[Prompt] Output the first line below and each one after it, exactly, up to and including the line holding "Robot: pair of". Pictures should not be copied.
• • •
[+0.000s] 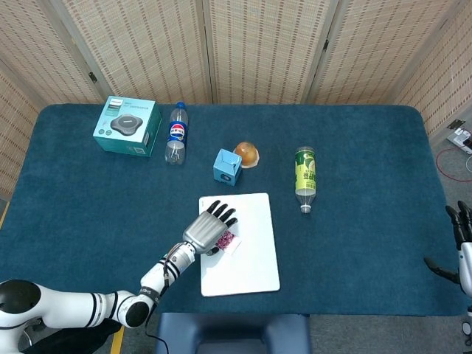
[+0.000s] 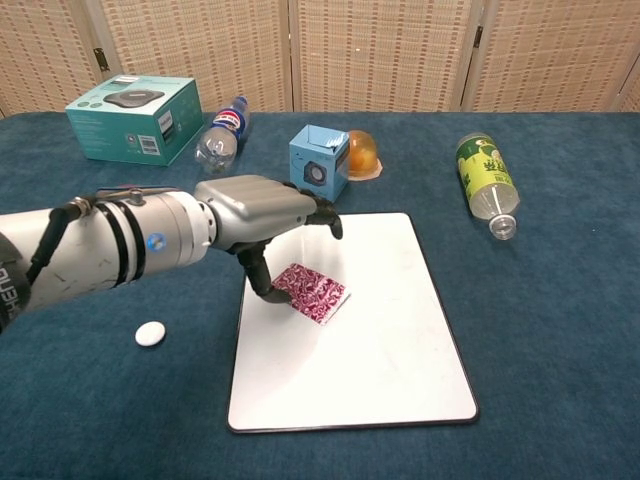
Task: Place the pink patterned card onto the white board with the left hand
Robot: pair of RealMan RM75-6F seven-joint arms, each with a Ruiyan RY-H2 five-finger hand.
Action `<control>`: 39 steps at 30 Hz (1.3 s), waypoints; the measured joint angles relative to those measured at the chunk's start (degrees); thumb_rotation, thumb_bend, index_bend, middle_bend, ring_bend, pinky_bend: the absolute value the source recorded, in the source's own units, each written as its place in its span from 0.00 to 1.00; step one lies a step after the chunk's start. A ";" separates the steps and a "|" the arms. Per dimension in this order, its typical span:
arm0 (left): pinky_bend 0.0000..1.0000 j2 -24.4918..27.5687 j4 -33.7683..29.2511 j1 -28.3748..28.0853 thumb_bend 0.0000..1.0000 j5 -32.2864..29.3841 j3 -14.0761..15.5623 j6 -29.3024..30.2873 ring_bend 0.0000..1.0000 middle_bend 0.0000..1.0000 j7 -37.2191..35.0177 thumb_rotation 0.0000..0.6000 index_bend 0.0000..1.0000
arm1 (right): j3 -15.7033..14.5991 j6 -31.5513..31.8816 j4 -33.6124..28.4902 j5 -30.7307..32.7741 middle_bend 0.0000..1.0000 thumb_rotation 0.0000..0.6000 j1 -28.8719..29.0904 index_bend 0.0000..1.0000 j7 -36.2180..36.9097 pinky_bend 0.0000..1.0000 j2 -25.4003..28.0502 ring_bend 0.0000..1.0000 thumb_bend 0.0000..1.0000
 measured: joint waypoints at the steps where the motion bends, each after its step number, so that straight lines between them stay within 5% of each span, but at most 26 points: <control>1: 0.00 0.37 -0.31 0.26 0.30 0.24 0.27 0.38 0.03 0.10 -0.19 1.00 0.19 | 0.01 0.01 0.08 0.00 0.00 1.00 -0.02 0.00 0.09 0.00 -0.01 0.00 0.02; 9: 0.00 5.72 -4.23 4.66 0.30 6.96 4.17 4.49 0.04 0.10 -3.91 1.00 0.34 | -0.01 -0.39 0.24 -0.70 0.00 1.00 0.43 0.00 -0.05 0.00 -0.41 0.00 0.02; 22: 0.00 11.59 -5.40 13.27 0.30 21.14 12.25 10.20 0.06 0.11 -10.33 1.00 0.42 | -0.20 -1.13 -1.25 -1.72 0.00 1.00 1.38 0.00 -2.30 0.00 -0.82 0.00 0.02; 39: 0.00 11.14 -1.91 18.00 0.30 24.37 13.79 8.92 0.06 0.11 -13.93 1.00 0.44 | -0.32 -1.12 -3.22 -1.85 0.00 1.00 1.53 0.00 -4.64 0.00 -0.57 0.00 0.02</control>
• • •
[Solution for this task]
[+0.000s] 
[+0.000s] 
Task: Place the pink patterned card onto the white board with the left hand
Robot: pair of RealMan RM75-6F seven-joint arms, each with a Ruiyan RY-H2 five-finger hand.

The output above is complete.